United States v. Rosario Rabago-Palma
United States v. Rosario Rabago-Palma
Opinion
MEMORANDUM ***
Rosario Guadalupe Rabago-Palma appeals from the district court’s judgment *811 and challenges the 70-month sentence imposed following his guilty-plea conviction for reentry of a removed alien, in violation of 8 U.S.C. § 1826. We have jurisdiction under 28 U.S.C. § 1291, and we affirm.
Rabago-Palma contends that the district court procedurally erred by failing to adjust his sentence to account for time served on his state forgery conviction. We disagree. Because Rabago-Palma had completed the state term of imprisonment at the time of sentencing on the instant offense, he was not entitled to an adjustment under U.S.S.G. § 5G1.3 (2011), which applies when the defendant is subject to an “undischarged term of imprisonment.” Moreover, we do not review for procedural correctness the district court’s decision not to depart downward under Application Note 4 to section 5G1.3 or under section 5K2.23. See United States v. Ellis, 641 F.3d 411, 421 (9th Cir. 2011).

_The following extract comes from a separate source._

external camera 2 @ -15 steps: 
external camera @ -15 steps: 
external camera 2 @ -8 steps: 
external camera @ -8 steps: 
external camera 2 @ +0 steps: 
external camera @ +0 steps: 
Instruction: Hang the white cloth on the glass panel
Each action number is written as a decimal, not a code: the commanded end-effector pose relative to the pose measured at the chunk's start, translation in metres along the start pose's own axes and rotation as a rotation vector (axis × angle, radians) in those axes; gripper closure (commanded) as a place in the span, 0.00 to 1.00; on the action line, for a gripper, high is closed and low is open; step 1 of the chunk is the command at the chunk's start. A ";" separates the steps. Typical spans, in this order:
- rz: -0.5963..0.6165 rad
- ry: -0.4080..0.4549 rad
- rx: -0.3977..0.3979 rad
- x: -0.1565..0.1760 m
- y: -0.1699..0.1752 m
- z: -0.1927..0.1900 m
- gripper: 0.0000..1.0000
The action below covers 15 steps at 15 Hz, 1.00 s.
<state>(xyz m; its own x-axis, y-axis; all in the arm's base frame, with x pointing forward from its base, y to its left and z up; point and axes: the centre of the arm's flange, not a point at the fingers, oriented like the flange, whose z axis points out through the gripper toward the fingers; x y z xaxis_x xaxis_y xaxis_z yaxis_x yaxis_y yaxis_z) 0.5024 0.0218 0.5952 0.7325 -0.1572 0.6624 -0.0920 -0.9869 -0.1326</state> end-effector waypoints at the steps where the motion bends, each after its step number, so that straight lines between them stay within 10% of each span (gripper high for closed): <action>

Rabago-Palma also contends that his sentence is substantively unreasonable in light of the staleness of his prior conviction and because of the court’s failure to depart downward to account for the time served on his state forgery conviction. The district court did not abuse its discretion in imposing Rabago-Palma’s sentence. See Gall v. United States, 552 U.S. 38, 51, 128 S.Ct. 586, 169 L.Ed.2d 445 (2007). The 70-month sentence at the bottom of the Guidelines range is substantively reasonable in light of the 18 U.S.C. § 3553(a) sentencing factors and the totality of the circumstances, including Rabago-Palma’s criminal and immigration history. See Gall, 552 U.S. at 51, 128 S.Ct. 586. Moreover, the court was aware of the amount of time Rabago-Palma served on the state conviction and reasonably exercised its discretion to decline to depart downward on that basis in light of the circumstances of this case.
AFFIRMED.
This disposition is not appropriate for publication and is not precedent except as provided by 9th Cir. R. 36-3.